Reyes is lucky he didn’t take up Jeffery Loria’s offer on buying beachfront property in Miami, it would’ve been a wasted investment. Instead he can live in Toronto where Mark Buerhle’s pit bull will never set foot in (a moment of silence for those poor dogs). The speed element of Reyes’s game will not only help his pennant contending team immensely, but also his fantasy value. Roughly 40/50 stolen bases last year in what many considered to be a down year is not too shabby. His defense has never been the best part of his game with negative ratings in DRS and UZR last year, but his ability to wreak havoc on the base paths and hit for some power has proven to overcome those deficiencies.

1. Troy Tulowitski- (2012 .287/.360/.486, 8 HR, 27 RBI, 2-2 SB/CS, .3 WAR)

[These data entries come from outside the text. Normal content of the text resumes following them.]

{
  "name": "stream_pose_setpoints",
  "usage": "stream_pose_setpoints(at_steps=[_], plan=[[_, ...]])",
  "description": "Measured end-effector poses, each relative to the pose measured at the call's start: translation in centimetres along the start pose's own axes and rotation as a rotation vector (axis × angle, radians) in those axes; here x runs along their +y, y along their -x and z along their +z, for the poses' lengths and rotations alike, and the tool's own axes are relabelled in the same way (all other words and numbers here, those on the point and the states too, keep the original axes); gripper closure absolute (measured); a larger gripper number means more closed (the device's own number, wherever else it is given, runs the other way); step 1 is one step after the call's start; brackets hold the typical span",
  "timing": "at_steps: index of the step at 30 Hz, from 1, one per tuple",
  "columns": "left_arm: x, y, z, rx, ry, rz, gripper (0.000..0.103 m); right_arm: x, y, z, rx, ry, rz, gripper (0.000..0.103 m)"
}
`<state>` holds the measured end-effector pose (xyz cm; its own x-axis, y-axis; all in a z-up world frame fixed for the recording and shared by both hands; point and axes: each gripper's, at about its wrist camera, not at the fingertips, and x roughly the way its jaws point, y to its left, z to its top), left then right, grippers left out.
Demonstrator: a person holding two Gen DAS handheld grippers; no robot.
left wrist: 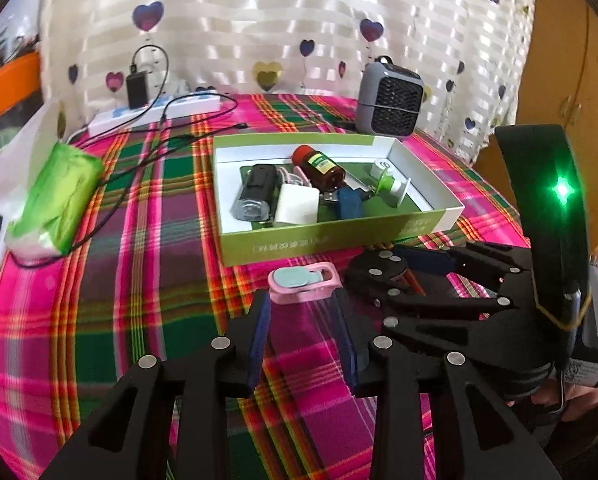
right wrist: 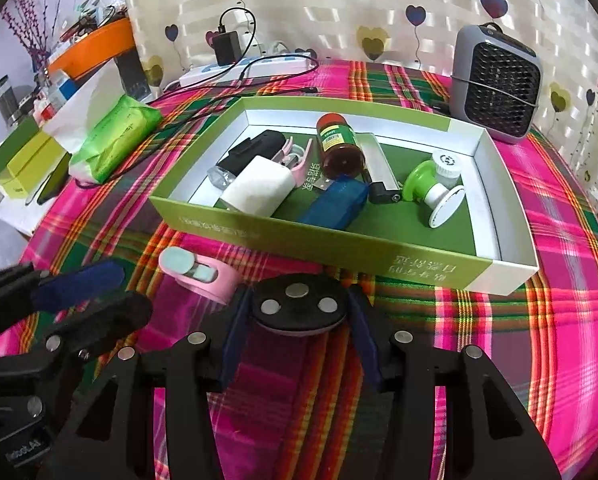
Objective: Organize rigid objects
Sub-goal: 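Close the right tool on the black round disc while the left tool moves to the pink clip, then close the left tool on the pink clip while the right tool holds the black disc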
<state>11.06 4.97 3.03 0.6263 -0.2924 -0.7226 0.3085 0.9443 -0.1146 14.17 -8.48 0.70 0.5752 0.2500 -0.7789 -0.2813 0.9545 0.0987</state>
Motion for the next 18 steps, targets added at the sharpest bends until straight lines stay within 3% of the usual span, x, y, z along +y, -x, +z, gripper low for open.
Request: stream_pose_setpoints(at_steps=[13, 18], plan=[[-0.2, -1.0, 0.9, 0.019, -0.051, -0.009, 0.072, -0.7, 0.2, -0.2, -0.017, -0.008, -0.01, 0.054], [-0.3, -1.4, 1.3, 0.015, -0.08, -0.039, 0.072, -1.1, 0.3, -0.3, -0.019, -0.016, -0.021, 0.066]])
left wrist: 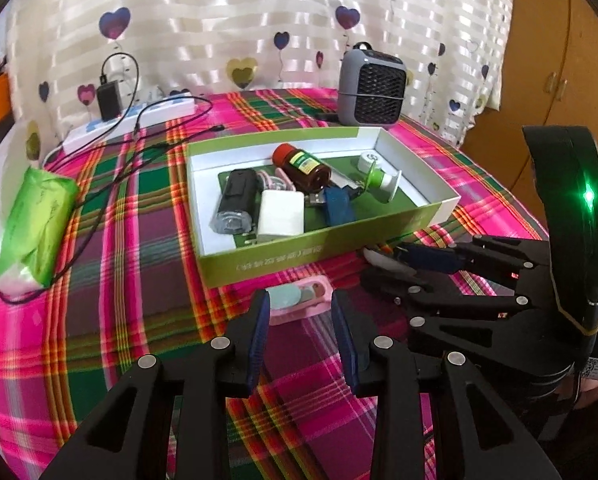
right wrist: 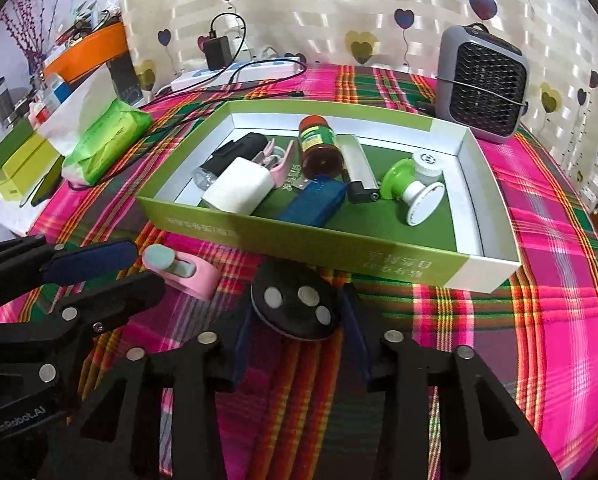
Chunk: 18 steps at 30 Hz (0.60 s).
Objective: Organize rigid objects
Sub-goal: 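Close the left tool on the pink clip while the right tool holds the black disc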
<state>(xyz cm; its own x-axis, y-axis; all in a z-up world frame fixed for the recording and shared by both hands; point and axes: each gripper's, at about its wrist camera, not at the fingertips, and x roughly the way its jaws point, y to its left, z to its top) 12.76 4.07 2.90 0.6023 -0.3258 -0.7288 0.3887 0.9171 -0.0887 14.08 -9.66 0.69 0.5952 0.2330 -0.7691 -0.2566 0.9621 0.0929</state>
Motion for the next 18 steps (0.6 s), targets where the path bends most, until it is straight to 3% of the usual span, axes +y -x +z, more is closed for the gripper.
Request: stream_pose_setpoints(at_steps=[11, 15, 18], plan=[[0.7, -0.7, 0.5, 0.0, -0.008, -0.039, 0.072, -0.6, 0.5, -0.5, 0.005, -0.013, 0.019, 0.069], [1.4, -0.8, 0.5, 0.0, 0.024, -0.041, 0.072, -1.2, 1.0, -1.0, 0.011, -0.025, 0.023, 0.069], [2.4, -1.2, 0.5, 0.009, 0.069, -0.086, 0.072, -1.6, 1.3, -1.4, 0.016, -0.03, 0.016, 0.069]])
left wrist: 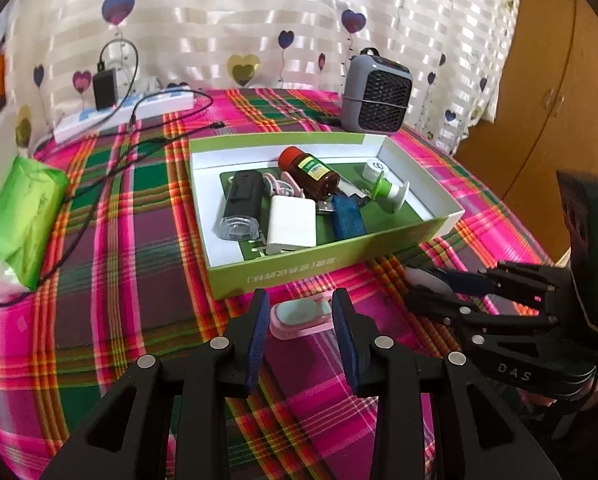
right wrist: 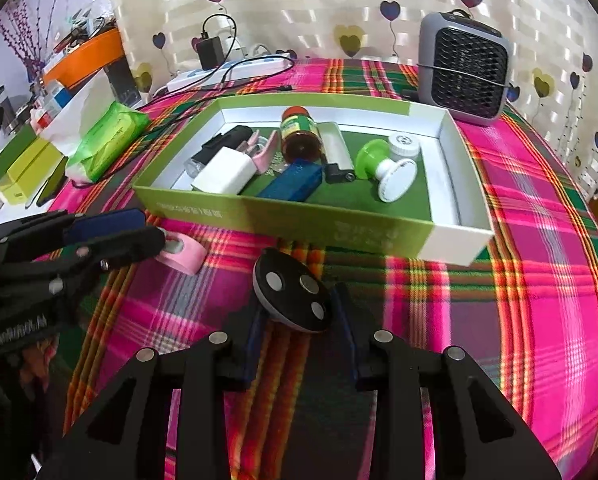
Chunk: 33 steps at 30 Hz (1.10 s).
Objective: Organize rigid objects
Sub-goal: 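Close the left tool on the pink clip while the right tool holds the black disc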
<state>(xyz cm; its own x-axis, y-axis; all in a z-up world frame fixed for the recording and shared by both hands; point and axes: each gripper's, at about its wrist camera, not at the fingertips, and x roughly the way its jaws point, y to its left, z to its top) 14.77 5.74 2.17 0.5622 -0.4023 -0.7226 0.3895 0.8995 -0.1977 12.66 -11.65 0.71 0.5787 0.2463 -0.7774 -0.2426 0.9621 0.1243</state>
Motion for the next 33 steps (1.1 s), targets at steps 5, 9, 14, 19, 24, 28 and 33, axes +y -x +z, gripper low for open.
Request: stream_pose_setpoints(at_steps=[5, 9, 14, 19, 24, 28, 33], plan=[[0.6, -0.3, -0.1, 0.022, 0.058, -0.077, 0.071, -0.5, 0.3, -0.4, 0.0, -0.016, -0.005, 0.069], [0.1, -0.3, -0.4, 0.035, 0.062, -0.111, 0.071, -0.9, 0.5, -0.5, -0.003, -0.029, -0.003, 0.069], [-1.1, 0.0, -1.2, 0.052, 0.048, -0.129, 0.071, -1.1, 0.7, -0.7, -0.004, -0.033, -0.005, 0.069], [-2.9, 0.2, -1.8, 0.067, 0.0, -0.143, 0.071, -1.4, 0.8, -0.8, -0.005, -0.037, -0.018, 0.069], [-3.3, -0.2, -1.7, 0.073, -0.018, -0.076, 0.071, -1.5, 0.9, -1.0, -0.004, -0.036, -0.039, 0.069], [-3.0, -0.6, -1.3, 0.077, -0.001, -0.059, 0.071, -1.8, 1.1, -1.2, -0.006, -0.037, -0.049, 0.069], [-3.2, -1.5, -0.9, 0.091, -0.004, -0.035, 0.071, -1.6, 1.0, -1.1, -0.007, -0.028, -0.064, 0.069]])
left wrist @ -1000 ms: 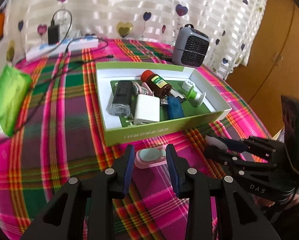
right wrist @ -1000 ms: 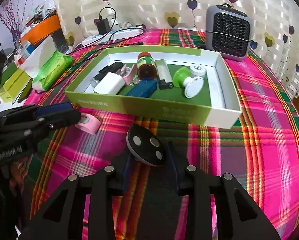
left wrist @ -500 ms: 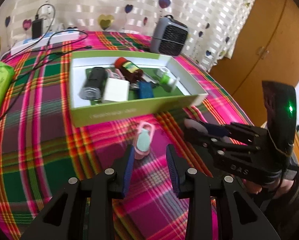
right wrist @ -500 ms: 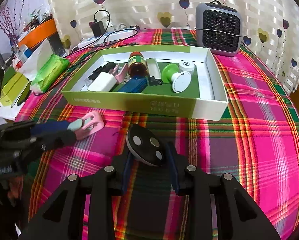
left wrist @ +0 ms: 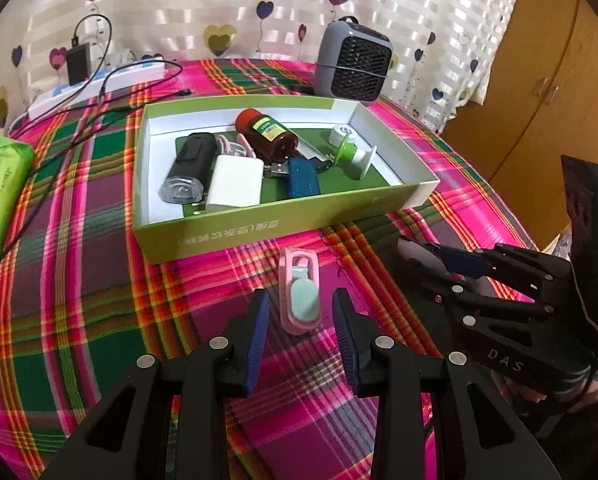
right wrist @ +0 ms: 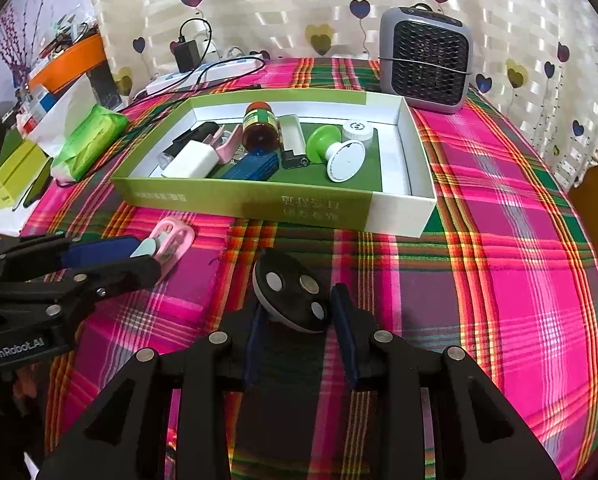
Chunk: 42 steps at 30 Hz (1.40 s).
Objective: Organize rigid objects
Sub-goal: 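Close the left tool on the pink clip while the right tool holds the black disc, then carry the pink clip with the left tool toward the box while the right tool carries the black disc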
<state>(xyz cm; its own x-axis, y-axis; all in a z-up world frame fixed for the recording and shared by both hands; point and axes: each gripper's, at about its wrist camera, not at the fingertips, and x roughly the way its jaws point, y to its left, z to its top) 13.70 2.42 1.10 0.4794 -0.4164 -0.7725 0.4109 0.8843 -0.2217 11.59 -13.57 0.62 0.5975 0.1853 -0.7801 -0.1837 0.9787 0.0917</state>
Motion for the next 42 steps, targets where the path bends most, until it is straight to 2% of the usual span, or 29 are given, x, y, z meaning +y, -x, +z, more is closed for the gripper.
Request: stream_pose_setpoints(at_steps=[11, 16, 21, 23, 25, 42], plan=[[-0.15, -0.87, 0.6, -0.001, 0.035, 0.048, 0.071, 0.04, -0.03, 0.02, -0.006, 0.007, -0.006, 0.069], [-0.81, -1.06, 0.57, -0.005, 0.009, 0.095, 0.071, 0.05, -0.06, -0.01, -0.008, 0.009, -0.007, 0.069], [-0.8, -1.07, 0.48, -0.009, 0.006, 0.119, 0.078, 0.08, -0.06, -0.02, -0.01, 0.013, -0.011, 0.069], [-0.62, -1.07, 0.5, -0.011, 0.015, 0.124, 0.084, 0.11, -0.05, -0.06, -0.01, 0.012, -0.01, 0.069], [-0.35, -1.0, 0.47, -0.013, 0.026, 0.125, 0.086, 0.1, -0.07, -0.02, -0.011, 0.011, -0.009, 0.069], [-0.37, -0.97, 0.4, -0.016, 0.025, 0.127, 0.086, 0.11, -0.07, -0.02, -0.011, 0.018, -0.017, 0.069]])
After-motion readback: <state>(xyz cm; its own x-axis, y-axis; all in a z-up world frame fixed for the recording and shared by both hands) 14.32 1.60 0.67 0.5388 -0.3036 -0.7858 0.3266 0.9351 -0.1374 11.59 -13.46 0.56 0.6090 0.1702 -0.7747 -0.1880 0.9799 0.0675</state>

Tulowitski and Evan Longoria have a lot in common. Both players are in their late 20s, played together at Long Beach State, are top tier players at their positions, could easily win the MVP any given season, and are occasionally plagued by the injury bug. After a sports hernia injury sidelined his 2012 after May, Tulo will be poised to have another great season. Like Robinson Cano, he’s the most prolific power hitter at his position, and a middle of the order force to be reckoned with. He’s projected to be a 5-6 WAR player with his standard of hitting around .300 and slugging over .500 which will earn him an all-star selection, a potential gold glove, and plenty of MVP votes. However, he’ll be doing all this damage on a likely last place Rockies squad.